John Sasso | |
Birth Place: | New Jersey, U.S. |
Party: | Democratic |
Education: | Boston University (BA) |
John Sasso (born 1946/1947)[1] is an American Democratic political operative who ran the 1988 election bid by Michael Dukakis.
Sasso was born in New Jersey. Initially a teacher, he began his political career as an organizer for Congressman Gerry Studds, and gained note as an organizer for Ted Kennedy in the 1980 Iowa primaries. Having worked on Michael Dukakis's 1982 campaign for Massachusetts Governor, Sasso served as his Chief of Staff from 1983 to 1987; Dukakis then appointed him as campaign manager for his presidential bid, after Sasso persuaded the governor that he could win nationally. Sasso was primarily responsible for creating the strategy and organization that allowed Dukakis to win the Democratic nomination in a crowded field.
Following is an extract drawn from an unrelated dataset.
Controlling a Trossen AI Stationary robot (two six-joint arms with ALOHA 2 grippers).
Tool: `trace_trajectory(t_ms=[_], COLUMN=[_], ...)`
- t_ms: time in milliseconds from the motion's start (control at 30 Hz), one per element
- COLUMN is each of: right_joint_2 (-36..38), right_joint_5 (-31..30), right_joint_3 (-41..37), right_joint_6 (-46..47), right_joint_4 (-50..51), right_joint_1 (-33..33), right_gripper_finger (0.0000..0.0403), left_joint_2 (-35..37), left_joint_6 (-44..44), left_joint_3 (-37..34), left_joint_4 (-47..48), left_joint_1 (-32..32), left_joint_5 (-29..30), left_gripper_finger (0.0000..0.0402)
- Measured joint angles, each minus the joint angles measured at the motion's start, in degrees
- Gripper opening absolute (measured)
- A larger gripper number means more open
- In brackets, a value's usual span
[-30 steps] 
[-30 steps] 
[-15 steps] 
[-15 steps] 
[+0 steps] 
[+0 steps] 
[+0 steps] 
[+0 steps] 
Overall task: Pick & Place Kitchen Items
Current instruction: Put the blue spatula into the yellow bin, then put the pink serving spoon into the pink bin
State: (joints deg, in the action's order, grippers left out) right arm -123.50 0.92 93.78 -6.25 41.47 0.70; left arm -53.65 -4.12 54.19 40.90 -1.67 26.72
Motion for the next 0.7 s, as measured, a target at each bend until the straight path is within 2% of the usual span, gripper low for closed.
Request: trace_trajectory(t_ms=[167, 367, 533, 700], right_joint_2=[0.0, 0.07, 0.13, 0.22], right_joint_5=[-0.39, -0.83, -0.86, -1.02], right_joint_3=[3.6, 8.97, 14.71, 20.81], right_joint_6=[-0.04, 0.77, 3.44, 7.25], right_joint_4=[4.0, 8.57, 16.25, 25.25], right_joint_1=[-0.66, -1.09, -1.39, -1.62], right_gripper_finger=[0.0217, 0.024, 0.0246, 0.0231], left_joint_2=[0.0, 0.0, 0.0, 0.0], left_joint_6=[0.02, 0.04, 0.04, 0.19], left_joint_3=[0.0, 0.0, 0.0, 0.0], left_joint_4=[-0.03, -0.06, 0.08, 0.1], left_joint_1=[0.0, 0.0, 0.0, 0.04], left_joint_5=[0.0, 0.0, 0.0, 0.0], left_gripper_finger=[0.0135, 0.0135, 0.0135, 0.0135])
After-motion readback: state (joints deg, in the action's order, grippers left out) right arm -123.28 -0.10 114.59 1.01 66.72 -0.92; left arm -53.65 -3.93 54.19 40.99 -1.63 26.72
Before the first primaries, however, Sasso was identified as the person responsible for the distribution of a videotape showing similarities between a speech by Sen. Joseph Biden, a Dukakis rival for the nomination, and British politician Neil Kinnock, leading to Sasso's forced resignation from the Dukakis campaign.
With Dukakis trailing George H. W. Bush by double digits in the polls, however, Dukakis recalled Sasso to the campaign just before Labor Day. Ultimately, resistance to Sasso's resuming management of the campaign from the still official "campaign manager", Susan Estrich, a Harvard Law School Professor, hampered Sasso's efforts to turn the campaign's fortunes around. Still, the gap was closed to around 53 - 47 by voting day.
Following the campaign, Sasso became a consultant with an array of major national clients, while continuing to be called upon as a top strategist within the Democratic Party. He was reputed to be ready to head up New York Governor Mario Cuomo's presidential campaign had Cuomo run in 1992, but Cuomo declined to enter the race.
In 2004 John Kerry brought Sasso in as "the man on the plane" during his own ill-fated presidential campaign, and Sasso emerged from the campaign as one of the few campaign operatives whose reputations were burnished by his role on the campaign. Just prior to that involvement, also at Kerry's request, Sasso had taken on a major role for the Democratic National Committee.